_Brief:_
Go through the entries below and print each one exactly, leaving out pictures.

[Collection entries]

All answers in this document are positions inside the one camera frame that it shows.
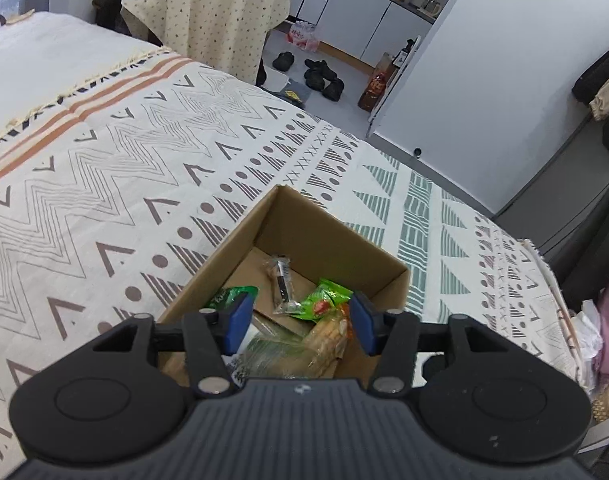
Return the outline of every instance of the green snack bag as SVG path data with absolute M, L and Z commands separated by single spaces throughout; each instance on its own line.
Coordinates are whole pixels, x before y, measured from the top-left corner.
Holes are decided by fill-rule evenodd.
M 292 314 L 297 319 L 318 321 L 330 310 L 338 308 L 342 303 L 347 303 L 353 292 L 348 288 L 322 279 L 316 289 L 301 301 L 302 309 L 297 314 Z
M 257 286 L 232 286 L 229 288 L 221 288 L 216 292 L 216 295 L 211 298 L 204 308 L 213 308 L 214 310 L 224 310 L 230 306 L 236 297 L 243 292 L 247 292 L 253 296 L 255 300 L 258 296 Z

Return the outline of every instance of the bottle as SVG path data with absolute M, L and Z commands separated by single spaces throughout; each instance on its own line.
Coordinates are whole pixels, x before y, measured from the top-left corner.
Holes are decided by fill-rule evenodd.
M 376 103 L 385 92 L 385 88 L 387 88 L 387 76 L 384 72 L 378 72 L 369 84 L 365 91 L 362 92 L 360 99 L 358 100 L 358 106 L 363 110 L 370 112 L 376 106 Z
M 400 68 L 403 65 L 405 59 L 407 59 L 407 56 L 409 56 L 414 43 L 415 40 L 407 40 L 407 46 L 398 52 L 398 55 L 395 57 L 395 59 L 393 59 L 393 66 Z

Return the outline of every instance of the bed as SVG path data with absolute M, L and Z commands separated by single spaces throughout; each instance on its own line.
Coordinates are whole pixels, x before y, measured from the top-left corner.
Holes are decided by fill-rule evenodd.
M 528 241 L 260 88 L 37 13 L 0 29 L 0 477 L 22 459 L 16 387 L 126 317 L 163 313 L 274 184 L 408 265 L 407 310 L 469 314 L 578 376 L 564 301 Z

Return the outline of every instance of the patterned bedspread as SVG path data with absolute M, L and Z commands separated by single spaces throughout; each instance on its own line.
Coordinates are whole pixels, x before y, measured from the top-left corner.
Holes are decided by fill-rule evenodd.
M 575 375 L 527 246 L 350 133 L 158 50 L 0 139 L 0 476 L 22 459 L 16 387 L 125 317 L 159 316 L 274 184 L 405 262 L 408 310 L 464 312 Z

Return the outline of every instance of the white cabinet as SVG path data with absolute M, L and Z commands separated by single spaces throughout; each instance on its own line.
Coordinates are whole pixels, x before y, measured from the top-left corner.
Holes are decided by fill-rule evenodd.
M 289 6 L 289 14 L 292 16 L 298 15 L 298 10 L 300 10 L 300 6 L 302 5 L 302 0 L 291 0 L 291 4 Z
M 304 0 L 300 12 L 298 13 L 298 20 L 305 20 L 306 22 L 318 23 L 320 15 L 323 13 L 327 0 Z
M 382 54 L 388 52 L 392 58 L 395 57 L 406 46 L 407 40 L 415 40 L 418 36 L 426 38 L 430 28 L 431 24 L 421 17 L 397 4 L 391 4 L 360 59 L 376 66 Z
M 318 22 L 318 37 L 360 59 L 389 0 L 329 0 Z

_Response for this exercise:_
All answers in this document are positions inside the one camera frame that it shows.
Return the outline of every instance of the green snack bag as SVG path data with absolute M, L and Z commands separated by single spaces throughout; each instance on its own line.
Coordinates are whole pixels, x before y, measured from the top-left corner.
Holes are decided by fill-rule evenodd.
M 292 314 L 297 319 L 318 321 L 330 310 L 338 308 L 342 303 L 347 303 L 353 292 L 348 288 L 322 279 L 316 289 L 301 301 L 302 309 L 297 314 Z
M 257 286 L 232 286 L 229 288 L 221 288 L 216 292 L 216 295 L 211 298 L 204 308 L 213 308 L 214 310 L 224 310 L 230 306 L 236 297 L 243 292 L 247 292 L 253 296 L 255 300 L 258 296 Z

Return the outline of every instance of the bottle as SVG path data with absolute M, L and Z commands separated by single spaces throughout; each instance on its own line.
Coordinates are whole pixels, x before y, measured from the top-left corner.
Holes are decided by fill-rule evenodd.
M 376 103 L 385 92 L 385 88 L 387 88 L 387 76 L 384 72 L 378 72 L 369 84 L 365 91 L 362 92 L 360 99 L 358 100 L 358 106 L 363 110 L 370 112 L 376 106 Z
M 400 68 L 403 65 L 405 59 L 407 59 L 407 56 L 409 56 L 414 43 L 415 40 L 407 40 L 407 46 L 398 52 L 398 55 L 395 57 L 395 59 L 393 59 L 393 66 Z

Return the outline of every instance of the bed as SVG path data with absolute M, L and Z commands separated by single spaces throughout; each instance on its own line.
Coordinates are whole pixels, x before y, measured from the top-left corner.
Holes are decided by fill-rule evenodd.
M 528 241 L 260 88 L 37 13 L 0 29 L 0 477 L 22 459 L 16 387 L 126 317 L 163 313 L 274 184 L 408 265 L 407 310 L 469 314 L 578 376 L 564 301 Z

Return the outline of every instance of the patterned bedspread as SVG path data with absolute M, L and Z commands separated by single spaces throughout; each instance on its own line.
Coordinates are whole pixels, x before y, measured from the top-left corner.
Holes are decided by fill-rule evenodd.
M 575 375 L 527 246 L 350 133 L 158 50 L 0 139 L 0 476 L 22 459 L 16 387 L 125 317 L 159 316 L 274 184 L 405 262 L 408 310 L 464 312 Z

Return the outline of every instance of the white cabinet as SVG path data with absolute M, L and Z commands separated by single spaces throughout; each instance on its own line.
Coordinates are whole pixels, x before y, measured from the top-left corner.
Holes are decided by fill-rule evenodd.
M 289 6 L 289 14 L 292 16 L 298 15 L 298 10 L 300 10 L 300 6 L 302 5 L 302 0 L 291 0 L 291 4 Z
M 304 0 L 300 12 L 298 13 L 298 20 L 305 20 L 306 22 L 318 23 L 320 15 L 323 13 L 327 0 Z
M 382 54 L 388 52 L 392 58 L 395 57 L 406 46 L 407 40 L 415 40 L 418 36 L 426 38 L 430 28 L 431 24 L 421 17 L 397 4 L 391 4 L 360 59 L 376 66 Z
M 318 22 L 318 37 L 360 59 L 389 0 L 329 0 Z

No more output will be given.